Suite à l’arrivée massive de milliers de personnes depuis le Maroc vers l’enclave espagnole de Ceuta, les autorités marocaines ont affirmé leur disposition à collaborer pour le retour des mineurs isolés.

Rabat, la capitale marocaine, déclare sa « volonté d’agir » en faveur du rapatriement des jeunes sans accompagnement présents à Ceuta. Cette déclaration intervient après l’afflux de dizaines de milliers de migrants depuis le Maroc vers cette enclave espagnole. Cependant, une source diplomatique a souligné jeudi soir que cette opération rencontre des entraves juridiques du côté espagnol.

La même source, s’exprimant sous couvert d’anonymat à l’agence de presse officielle marocaine MAP, a confirmé l’engagement du Maroc « à œuvrer à l’identification des mineurs non accompagnés en vue de leur retour dans leur pays d’origine » et à collaborer « avec ses partenaires espagnols et européens » à cette fin.

Elle a toutefois insisté sur la nécessité pour ces partenaires de « mener une réflexion interne afin de surmonter les obstacles que leurs législations, ainsi que leurs pouvoirs administratif et judiciaire, opposent à cette démarche ».

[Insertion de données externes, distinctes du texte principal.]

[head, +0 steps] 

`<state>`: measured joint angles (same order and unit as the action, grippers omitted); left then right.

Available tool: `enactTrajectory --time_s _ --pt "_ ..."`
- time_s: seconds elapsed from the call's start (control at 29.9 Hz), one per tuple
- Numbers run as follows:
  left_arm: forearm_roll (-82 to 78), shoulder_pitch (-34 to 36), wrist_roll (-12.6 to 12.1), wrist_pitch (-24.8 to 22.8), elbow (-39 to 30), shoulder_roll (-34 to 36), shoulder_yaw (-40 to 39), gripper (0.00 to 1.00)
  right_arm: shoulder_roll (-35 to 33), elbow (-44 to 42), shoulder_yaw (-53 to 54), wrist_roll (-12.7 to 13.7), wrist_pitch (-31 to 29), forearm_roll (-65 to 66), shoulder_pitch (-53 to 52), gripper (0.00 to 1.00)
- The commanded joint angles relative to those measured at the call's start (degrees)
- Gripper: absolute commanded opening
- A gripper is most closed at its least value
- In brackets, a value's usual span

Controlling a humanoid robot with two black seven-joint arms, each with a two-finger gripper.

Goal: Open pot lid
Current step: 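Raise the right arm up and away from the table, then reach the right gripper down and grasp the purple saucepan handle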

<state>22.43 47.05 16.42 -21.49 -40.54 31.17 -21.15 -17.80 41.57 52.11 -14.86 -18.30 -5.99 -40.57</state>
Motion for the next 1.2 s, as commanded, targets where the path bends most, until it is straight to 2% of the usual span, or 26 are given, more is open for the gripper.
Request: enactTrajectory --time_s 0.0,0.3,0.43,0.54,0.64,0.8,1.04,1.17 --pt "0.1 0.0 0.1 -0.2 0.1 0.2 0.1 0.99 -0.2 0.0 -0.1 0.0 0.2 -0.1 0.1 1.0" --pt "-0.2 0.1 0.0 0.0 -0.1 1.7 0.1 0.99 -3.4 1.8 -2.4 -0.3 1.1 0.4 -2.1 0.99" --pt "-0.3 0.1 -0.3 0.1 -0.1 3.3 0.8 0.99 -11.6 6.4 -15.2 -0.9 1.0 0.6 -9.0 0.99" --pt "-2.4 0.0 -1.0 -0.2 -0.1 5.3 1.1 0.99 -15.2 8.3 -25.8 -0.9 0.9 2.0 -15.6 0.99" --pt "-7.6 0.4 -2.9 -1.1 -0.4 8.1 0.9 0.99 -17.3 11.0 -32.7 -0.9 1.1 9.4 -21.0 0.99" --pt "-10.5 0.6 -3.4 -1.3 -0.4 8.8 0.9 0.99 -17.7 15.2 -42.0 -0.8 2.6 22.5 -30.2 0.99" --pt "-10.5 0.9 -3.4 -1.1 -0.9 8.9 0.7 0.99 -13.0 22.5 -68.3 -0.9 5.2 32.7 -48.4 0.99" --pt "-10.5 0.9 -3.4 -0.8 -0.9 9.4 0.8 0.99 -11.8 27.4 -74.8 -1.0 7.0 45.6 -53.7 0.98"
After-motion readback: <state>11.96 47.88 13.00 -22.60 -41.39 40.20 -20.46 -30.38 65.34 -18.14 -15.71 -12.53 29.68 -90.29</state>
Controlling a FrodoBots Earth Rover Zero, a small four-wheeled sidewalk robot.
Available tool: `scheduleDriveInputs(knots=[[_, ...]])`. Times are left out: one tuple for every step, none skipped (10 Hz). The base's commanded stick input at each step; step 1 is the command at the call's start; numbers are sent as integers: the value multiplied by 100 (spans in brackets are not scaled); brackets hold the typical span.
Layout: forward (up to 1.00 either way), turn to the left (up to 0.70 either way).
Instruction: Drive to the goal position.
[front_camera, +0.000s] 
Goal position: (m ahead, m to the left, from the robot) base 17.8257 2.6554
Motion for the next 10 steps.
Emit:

Des milliers de migrants à Ceuta

Fin juillet, un chiffre sans précédent de quelque 72 000 migrants a franchi illégalement la frontière pour entrer à Ceuta en quelques jours. Selon le ministère de l’Intérieur à Madrid, 70 000 d’entre eux ont déjà été reconduits au Maroc. Les enfants restés sur place à Ceuta ne peuvent pas faire l’objet d’une expulsion immédiate.

L’administration de Ceuta précise que sur les 2 000 individus encore présents, plus de 1 000 sont des mineurs non accompagnés. Leurs nationalités n’ont pas été spécifiées. Plusieurs organisations ont lancé l’alerte jeudi concernant les dangers auxquels ces jeunes sont exposés : exploitation, réseaux de trafics et maltraitance.

Une commission espagnole de spécialistes en médecine légale a enregistré au moins 80 décès, majoritairement par noyade. De leur côté, les autorités marocaines ont rapporté que 11 personnes avaient péri sur la partie marocaine de la frontière.